Mi amigo Pepe murió hace unos cuantos
años de tisis galopante. La había pillado en sus años jóvenes en las minas de
Río Tinto. Dicen que en la guerra llegó hasta teniente del Ejército rojo y pasó
sus buenos años en un campo de concentración. Después, una vida más quieta
haciendo chapuzas aquí y allá de peón de albañil. En las noches de verano
llegaba hasta mi habitación el eco lejano de una radio pegada a su oído:
–Aquí, Radio Pirenaica… Aquí, Radio
Moscú.
Era su biblia cotidiana, el alimento de
añoradas esperanzas que le llegaba como un susurro de más allá de los Pirineos.
Hablamos de los tiempos de Franco. No era malo nuestro amigo Pepe. Los vecinos
estaban concordes que poseía buenos sentimientos. Políticamente, yo diría que
resultaba más anarquista que otra cosa. Aunque ni él mismo sabría definir a qué
bandera engancharse. Rezumaba también cierto anticlericalismo de viejo cuño,
aunque sin mala uva.
Pues bien, a Pepe lo ingresan en el
Sanatorio de El Tomillar (Dos Hermanas), de enfermos tuberculosos. Está viejo y
solo en la vida. Su mujer, Pepa, hacía planes para cuando Pepe muriera, pero el
destino hizo que ella falleciera primero. Recuerdo que en cierta ocasión lo
saqué en los papeles. Él conservaba con cariño reverente el recorte del
periódico donde le nombraba. Lo enseñaba a las monjas, a los médicos, a todos.
Fue el personaje del día.
–Pepe, ¿estás bien?
–Sí, estoy contento –me respondía.
Por poco tiempo. A Pepe lo echan del
Sanatorio. Y a sus tres convecinos de habitación. Se había liado entre ellos
una gresca de muy señor mío. Resulta que Pepe llevaba una semana aguantando
estoicamente continuos puyazos políticos de sus compañeros de habitación.
Y llegó la gresca. Creo recordar que fue
el 18 de julio de 1973. El diario ABC sacó en portada la foto de Franco. Sus
compañeros se la colocaron a los pies de su cama. Pepe, muy debilitado, no
podía casi moverse.
–¡Quítenme a ese…!
Aquella noche, cuatro enfermos tísicos
fueron plantados en la calle.
Los otros tres volvieron con sus
familias.
Pepe, solo, a su piso.
Y se echó en la cama dispuesto a dejarse
morir.
–¿Qué hacer? –me dije.
Acudí a las Hermanas de la Cruz. Porque
Pepe, solito en su cama, aguarda mano misericordiosa. ¿Quién mejor que las
Hermanas de la Cruz para salir del paso? Un viejo tísico no es plato de gusto,
y los vecinos, alarmados, temen el contagio de sus hijos.

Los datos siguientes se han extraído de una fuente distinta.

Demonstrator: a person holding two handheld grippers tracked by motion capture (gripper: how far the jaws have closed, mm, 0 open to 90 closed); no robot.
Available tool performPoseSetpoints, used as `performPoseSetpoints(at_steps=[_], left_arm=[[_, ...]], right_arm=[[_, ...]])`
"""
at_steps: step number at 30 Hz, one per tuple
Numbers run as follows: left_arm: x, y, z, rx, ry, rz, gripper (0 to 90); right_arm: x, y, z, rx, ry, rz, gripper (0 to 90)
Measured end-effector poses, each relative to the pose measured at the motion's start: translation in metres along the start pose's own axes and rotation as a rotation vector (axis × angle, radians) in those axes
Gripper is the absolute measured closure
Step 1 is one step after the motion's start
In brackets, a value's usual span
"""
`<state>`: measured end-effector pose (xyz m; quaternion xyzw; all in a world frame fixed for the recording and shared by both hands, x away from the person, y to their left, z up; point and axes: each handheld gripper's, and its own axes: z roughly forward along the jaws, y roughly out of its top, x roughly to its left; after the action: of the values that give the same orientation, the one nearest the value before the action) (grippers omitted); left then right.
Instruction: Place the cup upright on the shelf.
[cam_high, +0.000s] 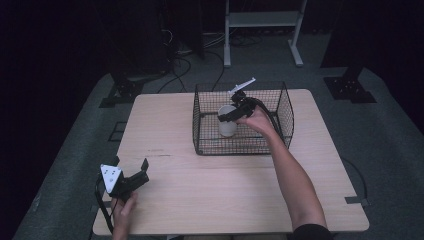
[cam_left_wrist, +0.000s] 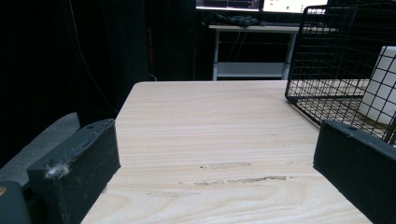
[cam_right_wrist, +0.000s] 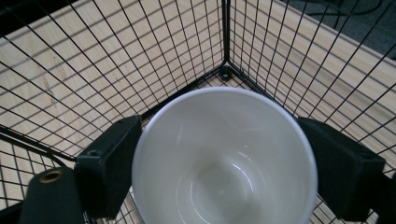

–A ver, necesito dos Hermanas que acudan
a cuidarlo. Solo por cinco o seis días, mientras procuro que lo ingresen en
otro sanatorio.
Y allá van, solícitas, dos Hermanas.
Llegan al piso, se quitan el manto,
asean al enfermo, arreglan la cama, le dan de comer, friegan y blanquean todo…
Cuando marchan, le dan a besar el crucifijo.
Y Pepe lo besó.
Les había contado a las Hermanas el
sucedido de la foto y por qué se encontraba así.
–Por favor, no lo atosiguen mucho con
sermones.
Las Hermanas me devolvieron una sonrisa.
Como diciendo: «Majadero, nosotras no soltamos sermones. Practicamos sencillamente
las obras de misericordia. Lavamos al enfermo, le damos de comer, fregamos,
limpiamos… Eso sí, al final, nos despedimos dando a besar el crucifijo».
Y Pepe lo besó.
Conseguí a través de un amigo médico, Ernesto
Ollero de la Rosa, hermano mayor que fue de la Hermandad de la Amargura, el
pase para que fuera acogido en el Sanatorio de Córdoba. Con el permiso en la
mano, y la ayuda de un scout –yo era entonces consiliario del Movimiento Scout
Católico– lo metí en mi citröen dos caballos y lo llevé a Córdoba.
Yo creía que se me moría por el camino.
Tal iba el pobre. Pero resistió. Y lo dejamos en el Sanatorio de tuberculosos.
Las
Hermanas de la Cruz no lo abandonaron. Avisaron a las Hermanas de Córdoba y
estas lo visitaban semanalmente. Le llevaban chucherías, le alegraban su
soledad. A los tres meses murió, besando el crucifijo y agradecido como un
chiquillo a sus buenas Hermanas de la Cruz.